The strike was less successful in banks and department stores although in the Athens city centre all of them were shut.

Thousands of students and youth, as well as immigrant workers, joined the Athens march.

There were large contingents of railway and post office workers, teachers, civil servants, printers and journalists, building workers and courier services workers.

Once again, the trade union bureaucrats did not mobilise the thousands of electricity, communications, health and engineering workers who were represented by small contingents. Likewise there few local government and no bank nor shop workers on the march.

Banners called for a fight to defend wages, pensions and jobs.

Railway workers shouted ‘no unemployment no wage cuts – the rich must pay for the crisis’; while justice courts workers shouted ‘we are workers we are fighting we will win’; air traffic controllers shouted ‘no to the sell-off of Greek air-space to the Germans’; civil servants shouted ‘down with the laws of the markets’; and post office workers shouted ‘hands off collective contracts’.

There were also chants for the withdrawal of Greece from NATO and the European Union and against privatisations.

A contingent of workers carried placards which read ‘Iceland 98 per cent.’ Many workers and youth came to the march carrying anti-tear gas masks and had applied protective cream on their faces. It proved to be useful as the armed riot police decided to stage a provocation early on by splitting the march. Youth and workers shouted ‘police out of the march’ and clashed with the police as they made liberal use of noise bombs and tear gas.

For a few minutes it looked as though a major clash was developing but then the riot police withdrew. Following this, youth attacked branches of banks and supermarkets with stones.

The march passed by the State Accounts Office which has been occupied for over a week now by ex-Olympic Airways workers who are demanding jobs and proper pensions.

They have set up a barricade blocking the busiest avenue in central Athens.

But the huge Greek workers’ rallies and demonstrations and the general strike have been used by the trade union bureaucracy and the Stalinist PAME as ‘safety valves’ and they have channelled the revolutionary fury of workers into protest marches.

The slogans on the PAME platform read ‘down with the new taxes, hands off our wage supplements,’ while on the GSEE-ADEDY platform the slogan was ‘we are not going to pay for the crisis’.

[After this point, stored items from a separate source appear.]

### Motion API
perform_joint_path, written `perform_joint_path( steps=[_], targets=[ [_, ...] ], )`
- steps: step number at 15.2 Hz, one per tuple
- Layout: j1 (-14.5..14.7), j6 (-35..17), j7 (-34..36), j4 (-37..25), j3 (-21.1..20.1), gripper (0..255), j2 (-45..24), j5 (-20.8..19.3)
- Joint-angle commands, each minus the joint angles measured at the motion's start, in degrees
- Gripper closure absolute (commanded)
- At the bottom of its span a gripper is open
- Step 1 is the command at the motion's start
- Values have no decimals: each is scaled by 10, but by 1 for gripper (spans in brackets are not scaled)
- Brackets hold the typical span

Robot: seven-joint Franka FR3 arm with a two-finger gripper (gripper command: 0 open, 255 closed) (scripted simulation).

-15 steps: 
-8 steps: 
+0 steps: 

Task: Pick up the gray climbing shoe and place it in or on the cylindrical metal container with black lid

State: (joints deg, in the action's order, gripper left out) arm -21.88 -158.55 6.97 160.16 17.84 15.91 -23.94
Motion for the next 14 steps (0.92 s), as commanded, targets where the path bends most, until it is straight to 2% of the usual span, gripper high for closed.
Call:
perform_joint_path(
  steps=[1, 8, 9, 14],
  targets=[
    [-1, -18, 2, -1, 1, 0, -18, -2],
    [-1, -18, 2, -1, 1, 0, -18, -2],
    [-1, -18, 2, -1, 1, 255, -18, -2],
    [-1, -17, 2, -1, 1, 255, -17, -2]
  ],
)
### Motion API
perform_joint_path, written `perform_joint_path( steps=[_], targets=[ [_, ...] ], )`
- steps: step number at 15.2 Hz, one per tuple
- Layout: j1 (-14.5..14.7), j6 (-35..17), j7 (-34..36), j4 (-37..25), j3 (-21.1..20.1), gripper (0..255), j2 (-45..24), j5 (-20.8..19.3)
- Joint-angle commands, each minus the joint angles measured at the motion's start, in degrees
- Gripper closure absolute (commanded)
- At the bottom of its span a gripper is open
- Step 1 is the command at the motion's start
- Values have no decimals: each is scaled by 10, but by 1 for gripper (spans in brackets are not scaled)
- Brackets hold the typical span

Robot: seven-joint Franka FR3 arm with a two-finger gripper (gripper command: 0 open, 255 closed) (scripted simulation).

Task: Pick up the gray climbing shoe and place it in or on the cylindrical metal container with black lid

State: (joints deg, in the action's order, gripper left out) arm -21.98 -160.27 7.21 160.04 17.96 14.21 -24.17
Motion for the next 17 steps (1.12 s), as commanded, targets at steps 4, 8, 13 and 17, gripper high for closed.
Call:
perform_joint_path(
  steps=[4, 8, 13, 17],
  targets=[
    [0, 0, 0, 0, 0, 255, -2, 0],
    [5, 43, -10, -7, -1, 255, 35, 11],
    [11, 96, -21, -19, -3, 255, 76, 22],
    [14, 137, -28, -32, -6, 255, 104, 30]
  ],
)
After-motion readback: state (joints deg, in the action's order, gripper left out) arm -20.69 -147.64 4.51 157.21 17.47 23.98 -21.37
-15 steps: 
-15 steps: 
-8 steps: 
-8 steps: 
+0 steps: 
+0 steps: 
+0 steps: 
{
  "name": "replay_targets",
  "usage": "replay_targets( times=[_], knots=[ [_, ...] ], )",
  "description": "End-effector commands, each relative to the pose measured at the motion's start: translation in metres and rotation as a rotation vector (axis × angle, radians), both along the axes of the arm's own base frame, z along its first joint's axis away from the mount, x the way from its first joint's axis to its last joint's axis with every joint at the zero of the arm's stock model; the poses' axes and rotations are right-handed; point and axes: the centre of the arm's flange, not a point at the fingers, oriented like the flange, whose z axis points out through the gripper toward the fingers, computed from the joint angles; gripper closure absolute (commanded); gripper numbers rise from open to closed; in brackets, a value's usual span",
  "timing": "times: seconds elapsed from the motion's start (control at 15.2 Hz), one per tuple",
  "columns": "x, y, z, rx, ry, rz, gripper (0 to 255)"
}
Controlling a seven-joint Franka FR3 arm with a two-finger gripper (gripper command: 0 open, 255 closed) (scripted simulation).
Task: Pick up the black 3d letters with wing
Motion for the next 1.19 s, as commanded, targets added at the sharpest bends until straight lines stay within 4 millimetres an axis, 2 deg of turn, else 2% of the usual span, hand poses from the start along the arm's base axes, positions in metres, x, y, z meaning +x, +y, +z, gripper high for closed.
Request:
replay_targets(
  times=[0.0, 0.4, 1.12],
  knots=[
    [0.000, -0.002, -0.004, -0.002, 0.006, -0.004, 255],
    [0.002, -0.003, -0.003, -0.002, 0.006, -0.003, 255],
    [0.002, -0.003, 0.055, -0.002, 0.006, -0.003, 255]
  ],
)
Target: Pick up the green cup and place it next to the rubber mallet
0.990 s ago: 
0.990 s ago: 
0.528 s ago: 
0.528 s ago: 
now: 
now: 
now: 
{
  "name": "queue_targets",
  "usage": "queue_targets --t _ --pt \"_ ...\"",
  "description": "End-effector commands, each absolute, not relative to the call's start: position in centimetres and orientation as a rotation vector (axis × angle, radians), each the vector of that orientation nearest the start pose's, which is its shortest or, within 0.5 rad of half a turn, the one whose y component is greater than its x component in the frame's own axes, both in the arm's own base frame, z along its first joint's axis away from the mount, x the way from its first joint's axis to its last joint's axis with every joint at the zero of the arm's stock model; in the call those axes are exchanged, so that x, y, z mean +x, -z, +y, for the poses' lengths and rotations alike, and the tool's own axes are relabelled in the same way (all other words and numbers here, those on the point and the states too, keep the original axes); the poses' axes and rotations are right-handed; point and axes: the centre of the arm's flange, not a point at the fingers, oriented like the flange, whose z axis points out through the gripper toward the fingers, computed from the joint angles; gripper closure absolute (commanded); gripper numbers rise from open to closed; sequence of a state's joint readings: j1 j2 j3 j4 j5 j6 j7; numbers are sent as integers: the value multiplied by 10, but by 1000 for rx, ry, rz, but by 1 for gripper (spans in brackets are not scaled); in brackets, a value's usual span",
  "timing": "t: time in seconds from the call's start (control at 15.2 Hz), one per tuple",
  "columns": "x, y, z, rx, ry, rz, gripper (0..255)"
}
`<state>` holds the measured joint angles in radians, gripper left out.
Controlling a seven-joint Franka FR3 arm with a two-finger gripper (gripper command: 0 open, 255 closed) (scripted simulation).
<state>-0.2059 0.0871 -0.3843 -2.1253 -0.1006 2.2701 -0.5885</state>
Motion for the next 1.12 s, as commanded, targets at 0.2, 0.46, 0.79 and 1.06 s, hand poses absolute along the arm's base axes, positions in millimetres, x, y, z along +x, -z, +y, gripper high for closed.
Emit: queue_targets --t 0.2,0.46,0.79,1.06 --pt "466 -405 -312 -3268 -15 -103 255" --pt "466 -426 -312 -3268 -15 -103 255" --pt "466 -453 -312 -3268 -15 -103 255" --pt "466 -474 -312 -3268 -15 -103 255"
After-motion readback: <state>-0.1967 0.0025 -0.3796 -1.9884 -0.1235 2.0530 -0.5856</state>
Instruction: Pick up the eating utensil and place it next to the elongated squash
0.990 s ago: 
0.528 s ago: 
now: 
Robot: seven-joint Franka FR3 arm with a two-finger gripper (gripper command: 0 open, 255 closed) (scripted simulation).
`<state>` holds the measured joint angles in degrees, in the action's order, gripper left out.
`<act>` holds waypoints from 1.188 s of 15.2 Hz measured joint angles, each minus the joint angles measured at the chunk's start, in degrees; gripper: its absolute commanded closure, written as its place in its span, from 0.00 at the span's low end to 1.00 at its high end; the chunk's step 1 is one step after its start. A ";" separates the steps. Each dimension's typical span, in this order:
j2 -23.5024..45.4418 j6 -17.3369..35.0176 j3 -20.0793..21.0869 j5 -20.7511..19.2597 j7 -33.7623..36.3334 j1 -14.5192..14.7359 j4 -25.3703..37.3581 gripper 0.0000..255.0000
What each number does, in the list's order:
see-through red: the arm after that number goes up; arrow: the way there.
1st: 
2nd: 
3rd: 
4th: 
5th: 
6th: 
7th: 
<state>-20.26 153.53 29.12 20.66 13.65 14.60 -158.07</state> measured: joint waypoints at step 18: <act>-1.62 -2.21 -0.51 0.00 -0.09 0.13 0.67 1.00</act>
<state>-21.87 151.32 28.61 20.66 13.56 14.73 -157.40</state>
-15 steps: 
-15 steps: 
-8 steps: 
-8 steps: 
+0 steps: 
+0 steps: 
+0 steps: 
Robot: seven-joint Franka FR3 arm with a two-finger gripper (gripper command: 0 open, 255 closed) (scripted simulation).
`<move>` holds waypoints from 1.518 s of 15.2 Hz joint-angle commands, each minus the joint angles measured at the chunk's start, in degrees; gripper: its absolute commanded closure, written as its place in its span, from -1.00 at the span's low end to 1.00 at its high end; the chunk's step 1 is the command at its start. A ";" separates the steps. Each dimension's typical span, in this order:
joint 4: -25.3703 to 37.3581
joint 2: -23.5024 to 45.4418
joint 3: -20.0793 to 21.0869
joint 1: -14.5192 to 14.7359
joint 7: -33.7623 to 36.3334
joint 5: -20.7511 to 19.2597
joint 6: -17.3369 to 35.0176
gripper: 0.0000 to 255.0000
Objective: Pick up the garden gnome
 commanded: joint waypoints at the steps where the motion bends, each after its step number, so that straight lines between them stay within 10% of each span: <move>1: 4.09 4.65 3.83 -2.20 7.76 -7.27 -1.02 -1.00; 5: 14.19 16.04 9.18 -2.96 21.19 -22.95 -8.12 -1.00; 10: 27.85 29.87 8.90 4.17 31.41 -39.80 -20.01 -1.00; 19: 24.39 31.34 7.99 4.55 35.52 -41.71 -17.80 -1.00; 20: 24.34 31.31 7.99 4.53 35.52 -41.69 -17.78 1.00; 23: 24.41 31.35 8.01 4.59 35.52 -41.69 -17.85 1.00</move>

Neither the bureaucrats nor the Stalinists posed the question of an indefinite political strike to smash the government’s austerity measures nor did they pose the issue of bringing down this counter-revolutionary government.

They led over 100,000 workers and youth on a stroll around Athens city centre while the riot police was allowed to attack the youth.

Neither the GSEE-ADEDY nor PAME proposed a fighting programme for the next few days and they just sent workers home. It was left to some trade unions to organise a mass picket in support of the Olympic workers’ occupation and a mass Athens demonstration next Tuesday evening.

Early this week, the Greek Finance Ministry announced that a 24-page document had been sent a week ago in a letter to the European Commission accepting the recommendations of the EC and of the IMF for still more austerity measures against the working class.

The document outlines ‘reforms’ and huge cuts in health, pensions. These ‘reforms’ also include public sector sackings, new wage cuts and retirement age rises.

The document admits just a 1.2 per cent GNP reduction for 2010, but the Deutsche Bank says that there will be a reduction of over four per cent.

On Friday March 9th the Greek government issued five billion euros worth of state bonds that were sold at a very high 6.4 interest rate, some 290 points above the rate that the German government borrows money.

It has been estimated that the interest that will be paid to the international banks for this loan in ten years, equals the wage cuts imposed this year by the Greek government on public sector workers.

The latest figures show the bankruptcy of the Greek economy: income from tourism down 15 per cent last year as compared to 2008; building construction down 25 per cent in 2009; exports down 17.5 per cent, imports also down by 21.1 per cent.

In 2009, Greek exports were just 30 per cent worth of imports, the third worst ratio on record.